“Third World Medicine, Coming”

School graduates will soon be able to start working as doctors without going to college, under a new NHS plan to tackle the growing staff shortage.

The apprenticeship could allow 1 in 10 doctors to start working immediately after obtaining an A-level without a traditional medicine degree. A third of nurses are also expected to be trained under a “radical new approach”.

The news sparked heated debate among Telegraph readers, with many sharing their own experiences in training as medical professionals.

While most readers support nurse training programs, most disagree with physicians, arguing that this is also a race to the bottom.
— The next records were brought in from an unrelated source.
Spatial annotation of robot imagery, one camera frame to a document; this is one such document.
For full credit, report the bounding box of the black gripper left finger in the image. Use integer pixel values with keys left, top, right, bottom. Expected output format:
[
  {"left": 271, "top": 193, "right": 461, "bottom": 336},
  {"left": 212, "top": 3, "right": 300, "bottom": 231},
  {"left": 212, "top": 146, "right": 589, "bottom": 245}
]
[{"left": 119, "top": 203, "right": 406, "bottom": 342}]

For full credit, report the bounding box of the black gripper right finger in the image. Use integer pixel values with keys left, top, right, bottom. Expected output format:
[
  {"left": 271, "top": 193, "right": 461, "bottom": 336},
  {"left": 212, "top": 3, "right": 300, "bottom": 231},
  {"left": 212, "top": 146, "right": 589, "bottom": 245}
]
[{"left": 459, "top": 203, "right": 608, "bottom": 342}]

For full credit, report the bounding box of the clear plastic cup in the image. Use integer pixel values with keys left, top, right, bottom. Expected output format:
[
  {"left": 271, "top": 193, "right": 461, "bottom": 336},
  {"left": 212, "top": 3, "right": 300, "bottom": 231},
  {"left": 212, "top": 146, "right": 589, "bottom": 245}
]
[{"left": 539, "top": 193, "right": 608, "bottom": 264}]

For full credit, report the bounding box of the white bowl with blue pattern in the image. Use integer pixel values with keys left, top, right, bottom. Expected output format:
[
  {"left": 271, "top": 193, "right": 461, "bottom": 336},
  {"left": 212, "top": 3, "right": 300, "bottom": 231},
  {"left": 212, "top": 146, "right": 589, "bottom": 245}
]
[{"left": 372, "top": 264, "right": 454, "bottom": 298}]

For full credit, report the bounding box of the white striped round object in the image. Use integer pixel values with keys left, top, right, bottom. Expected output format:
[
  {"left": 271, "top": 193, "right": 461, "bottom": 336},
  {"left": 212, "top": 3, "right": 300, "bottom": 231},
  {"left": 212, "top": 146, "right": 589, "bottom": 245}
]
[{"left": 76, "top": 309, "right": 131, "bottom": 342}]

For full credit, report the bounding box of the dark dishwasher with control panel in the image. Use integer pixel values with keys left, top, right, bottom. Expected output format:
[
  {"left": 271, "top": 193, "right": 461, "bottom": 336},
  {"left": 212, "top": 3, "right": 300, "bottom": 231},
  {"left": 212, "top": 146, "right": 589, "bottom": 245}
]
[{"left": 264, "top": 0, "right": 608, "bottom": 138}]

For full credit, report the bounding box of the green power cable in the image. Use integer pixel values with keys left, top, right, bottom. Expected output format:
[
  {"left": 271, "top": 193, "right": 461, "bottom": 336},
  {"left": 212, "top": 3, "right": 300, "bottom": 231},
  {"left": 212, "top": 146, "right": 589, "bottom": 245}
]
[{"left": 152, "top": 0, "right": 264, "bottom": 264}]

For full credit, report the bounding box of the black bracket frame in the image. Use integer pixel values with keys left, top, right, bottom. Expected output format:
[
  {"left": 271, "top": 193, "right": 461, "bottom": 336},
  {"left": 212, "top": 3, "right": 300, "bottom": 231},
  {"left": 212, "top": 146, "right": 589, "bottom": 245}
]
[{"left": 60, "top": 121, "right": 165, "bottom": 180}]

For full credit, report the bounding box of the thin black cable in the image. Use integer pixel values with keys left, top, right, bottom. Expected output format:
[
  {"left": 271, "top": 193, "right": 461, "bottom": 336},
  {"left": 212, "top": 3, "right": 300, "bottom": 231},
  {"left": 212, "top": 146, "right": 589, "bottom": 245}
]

Some of the toughest critics are doctors and consultants with years of education and training.

Here are the best parts of the discussion.

“A young child pretending to be a doctor would be a complete threat to the patient and to himself.”

doctor: “In the hall of worst stupid ideas of all time, this is the worst. On my first day on the ward, my medical graduate colleagues and I felt completely useless. It was after six years of intensive study in anatomy, physiology, pharmacology and pathology. If you’re an 18-year-old fresh out of school, you can make tea and clean, that’s all.

“Without a full-fledged knowledge base of disease and principles of treatment, a young child pretending to be a doctor would be utterly threatening to the patient and to himself.

“Third World Medicine, here we come.”

“All nurses and doctors should start their careers by spending six months in a ward.”

J Coles: “Good news. All nurses and doctors, regardless of their academic choice, must begin their career by spending her six months on the ward. So did the old nurses.

“Today, many people spend a year or more in college, then two days in a hospital ward, and decide they can’t hack. It will be.”

“I don’t see anything wrong with having unqualified children in the ward.”

Richard Keatley: “Great idea. I don’t see anything wrong with putting unqualified children in the ward.

“People I was with in school who later became doctors were complete idiots when they were 18 (even if they were very well-meaning and well-meaning). One of the advantages is that it gives them a few years to grow, which I would appreciate for anyone tasked with making a major medical decision.”

“Today, the ridiculous A-level requirement for admission to medical school excludes too many talented candidates.”

Jenny Mac: Consensus as a nurse with a medical professor’s husband and three other doctors in the family is to move nurse training back to scholarship-supported non-degree status and medical student training away from the growing number of British students. I’m assuming you’re going back to school. .

“As a surgeon friend of mine commented a few years ago, the reality is that training nurses and medical students is basically apprenticeship, the integration of practice and theory.

“Today, the ridiculous A-level requirement for admission to medical school excludes too many talented candidates.”